No one doubts that the UK is now entering a period of intense uncertainty – and faces a great many challenges – as it first contemplates what type of relationship it wants to have with the EU, and then tries to negotiate that relationship. But the impact on other EU member states will also be profound, and there will be both opportunities and costs for private equity and venture capital firms right across the continent. We surveyed our European offices to better understand the wider reactions of firms and markets.

Understandably, while emotions have been running high in the UK, reactions have so far been less violent on the other side of the English Channel. Although there were exceptions, most local private equity houses based in other European financial centres are not unduly concerned by the prospect of a Brexit, with deals generally proceeding as normal. However, many recognise that in discussions on financial services matters, the UK was an important ally and – with the UK’s power and influence in the EU already draining away – negotiations over financial services initiatives will probably now be more difficult. The Luxembourg Private Equity & Venture Capital Association strongly reflected that sentiment in a statement issued last Friday – even though it is probably the country with the most to gain in new fund structuring opportunities from a Brexit.

Indeed, although many have been emphasising the benefits to Luxembourg, there may be more downsides than commonly appreciated: a Bertelsmann Stifung policy brief in 2015 claimed that Luxembourg would be the second "biggest loser" after the UK in the case of a Brexit, estimating that the GDP per capita in the Grand Duchy would drop between 0.48 and 0.81% (against a drop of between 0.10 and 0.36% in the remainder of the EU). It remains to be seen whether those expert predictions were well-founded.

As for attitudes to investing in the UK in the short term, views are – perhaps not surprisingly – generally negative. No doubt currency movements will create opportunities, and some sectors may look more attractive than others, but uncertainty is making many European funds sceptical about their willingness to invest in UK-focused businesses in the near term.
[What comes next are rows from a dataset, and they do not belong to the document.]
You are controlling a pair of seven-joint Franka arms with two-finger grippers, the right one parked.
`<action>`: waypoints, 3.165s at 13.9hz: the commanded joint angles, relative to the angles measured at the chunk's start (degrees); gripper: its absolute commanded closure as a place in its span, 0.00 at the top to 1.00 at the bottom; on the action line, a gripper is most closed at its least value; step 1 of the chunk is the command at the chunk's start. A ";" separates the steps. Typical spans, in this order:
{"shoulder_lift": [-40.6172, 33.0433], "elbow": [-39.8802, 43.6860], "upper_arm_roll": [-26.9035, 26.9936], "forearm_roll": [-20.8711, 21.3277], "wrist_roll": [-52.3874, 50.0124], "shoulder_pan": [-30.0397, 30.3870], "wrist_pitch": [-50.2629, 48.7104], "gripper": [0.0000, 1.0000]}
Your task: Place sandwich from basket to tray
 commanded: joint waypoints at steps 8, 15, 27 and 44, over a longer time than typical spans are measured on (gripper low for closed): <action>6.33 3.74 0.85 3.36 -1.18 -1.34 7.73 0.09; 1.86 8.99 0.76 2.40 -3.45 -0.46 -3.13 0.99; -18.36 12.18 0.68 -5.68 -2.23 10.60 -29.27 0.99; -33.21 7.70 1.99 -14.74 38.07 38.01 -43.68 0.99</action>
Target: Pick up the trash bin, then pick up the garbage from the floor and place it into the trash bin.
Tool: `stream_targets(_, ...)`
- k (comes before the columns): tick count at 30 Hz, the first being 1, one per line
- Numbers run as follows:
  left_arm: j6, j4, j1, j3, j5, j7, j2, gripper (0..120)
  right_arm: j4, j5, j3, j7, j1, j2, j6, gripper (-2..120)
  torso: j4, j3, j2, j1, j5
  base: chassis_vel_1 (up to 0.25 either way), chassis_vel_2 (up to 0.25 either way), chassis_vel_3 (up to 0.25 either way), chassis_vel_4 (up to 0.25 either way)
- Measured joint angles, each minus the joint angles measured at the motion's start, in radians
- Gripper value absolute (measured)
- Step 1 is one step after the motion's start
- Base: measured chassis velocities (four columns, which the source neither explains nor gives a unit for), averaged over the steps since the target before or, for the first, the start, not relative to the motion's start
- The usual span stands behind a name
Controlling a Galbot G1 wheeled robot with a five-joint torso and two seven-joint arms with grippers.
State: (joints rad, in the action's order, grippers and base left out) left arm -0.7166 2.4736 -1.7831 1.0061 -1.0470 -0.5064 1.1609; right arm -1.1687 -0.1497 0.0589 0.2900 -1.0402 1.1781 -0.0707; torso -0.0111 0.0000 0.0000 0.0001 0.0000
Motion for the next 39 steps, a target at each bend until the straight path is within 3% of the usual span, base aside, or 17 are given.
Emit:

This may only be a relatively short term impact, with one of our more optimistic German partners arguing that after a summer headache, international investors will re-assess their attitude to the UK and may well see the opportunities more clearly.

One thing does seem evident, at least to our Luxembourg office: the process of investing from the UK into the EU will get more costly, lengthy and complicated, and more complex multi-jurisdictional structures may be needed to accommodate future changes. And although the exact nature of these changes are uncertain, funds investing now will have to think about adopting structures that are likely to remain robust after a Brexit becomes effective – probably at least two years away. Furthermore, our French colleagues identified that investors in UK entities may be, going forward, at risk of losing the benefit of the current favourable tax regime in France applicable to investments in EU entities – although they hope grandfathering provisions will be put in place for investments made before the date of departure of the UK from the EU. This is likely to be a concern shared with other EU member states.

Of course, there is a history of healthy competition within Europe, and London's loss may be other countries’ gain. Paris Europlace, the semi-official think-tank of the finance industry in France, issued a press release emphasising the virtues of Paris as a financial centre. In Germany, the view (or, perhaps, hope) is that the European centre for financial technology, or FinTech, could start to move there from London. Similarly, our Italian colleagues flagged that, following the implementation of the Alternative Investment Fund Managers Directive, a number of Italian fund managers had been considering moving their operations outside of Italy: the UK had been seen as the preferred option but, with the prospect that the UK might lose its EU marketing and management passport, Luxembourg is now top of the list. Meanwhile, the new partnership-like fund structures in France could provide viable alternative vehicles. However, for the time being, clients are considering their options rather than taking precipitate steps to act on them.

Many across Europe are considering what London’s response will be to this threat, and it is commonly assumed (in particular by the French press) that tax changes and de-regulation will be a focus for the (very busy) UK government as it tries to encourage asset managers to stay put. If there is de-regulation, this might take the form of a twin track regime, one for those wanting to access the EU, and one for those who do not. Whatever the outcome, it seems that competition between financial centres is destined to hot up.